Records from a data source
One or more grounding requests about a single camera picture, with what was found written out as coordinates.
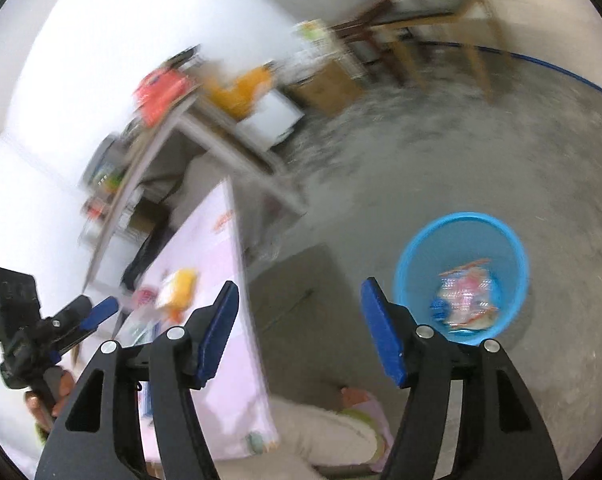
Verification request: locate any green and white carton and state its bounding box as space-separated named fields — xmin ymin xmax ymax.
xmin=296 ymin=19 xmax=332 ymax=51

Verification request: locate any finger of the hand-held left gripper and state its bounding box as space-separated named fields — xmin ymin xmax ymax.
xmin=78 ymin=296 xmax=120 ymax=333
xmin=51 ymin=295 xmax=94 ymax=335

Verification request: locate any white box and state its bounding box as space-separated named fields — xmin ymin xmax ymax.
xmin=238 ymin=90 xmax=306 ymax=153

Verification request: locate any yellow plastic bag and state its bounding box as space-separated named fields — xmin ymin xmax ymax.
xmin=206 ymin=65 xmax=276 ymax=121

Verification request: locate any blue plastic waste basket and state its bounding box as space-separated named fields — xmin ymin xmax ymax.
xmin=393 ymin=212 xmax=530 ymax=347

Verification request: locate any pink printed table cover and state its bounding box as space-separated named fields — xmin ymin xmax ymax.
xmin=116 ymin=177 xmax=282 ymax=463

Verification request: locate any cardboard box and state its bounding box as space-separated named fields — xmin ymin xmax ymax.
xmin=286 ymin=60 xmax=366 ymax=117

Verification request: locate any pink sponge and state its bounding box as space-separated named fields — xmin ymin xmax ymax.
xmin=441 ymin=267 xmax=496 ymax=311

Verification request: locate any long white-framed desk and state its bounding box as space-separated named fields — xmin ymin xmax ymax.
xmin=83 ymin=85 xmax=309 ymax=291

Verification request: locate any steel rice cooker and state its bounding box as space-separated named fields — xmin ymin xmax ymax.
xmin=83 ymin=135 xmax=126 ymax=191

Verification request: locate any beige mattress blue edge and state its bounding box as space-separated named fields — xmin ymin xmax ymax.
xmin=356 ymin=0 xmax=602 ymax=101

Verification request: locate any person's left hand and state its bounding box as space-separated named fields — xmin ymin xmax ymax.
xmin=23 ymin=366 xmax=78 ymax=433

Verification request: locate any yellow packet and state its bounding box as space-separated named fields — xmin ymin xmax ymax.
xmin=156 ymin=268 xmax=202 ymax=311

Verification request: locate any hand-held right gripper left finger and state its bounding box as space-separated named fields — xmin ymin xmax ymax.
xmin=35 ymin=281 xmax=240 ymax=480

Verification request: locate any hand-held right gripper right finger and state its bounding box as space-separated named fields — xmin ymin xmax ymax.
xmin=360 ymin=276 xmax=564 ymax=480

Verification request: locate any black clothing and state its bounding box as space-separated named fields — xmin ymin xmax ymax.
xmin=122 ymin=220 xmax=174 ymax=291

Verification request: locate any red plastic bag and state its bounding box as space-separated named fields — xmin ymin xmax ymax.
xmin=133 ymin=67 xmax=192 ymax=128

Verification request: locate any wooden chair dark seat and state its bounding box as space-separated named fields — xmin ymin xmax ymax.
xmin=371 ymin=0 xmax=506 ymax=96

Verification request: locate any dark wooden stool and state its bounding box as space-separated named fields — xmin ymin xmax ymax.
xmin=331 ymin=0 xmax=422 ymax=86

## To do
Reproduce only the lines between the line containing "Verification request: locate any dark" and the last line of the records, those two lines included, exactly.

## Answer section
Verification request: locate any dark wooden stool and state its bounding box as space-separated named fields — xmin ymin xmax ymax.
xmin=331 ymin=0 xmax=422 ymax=86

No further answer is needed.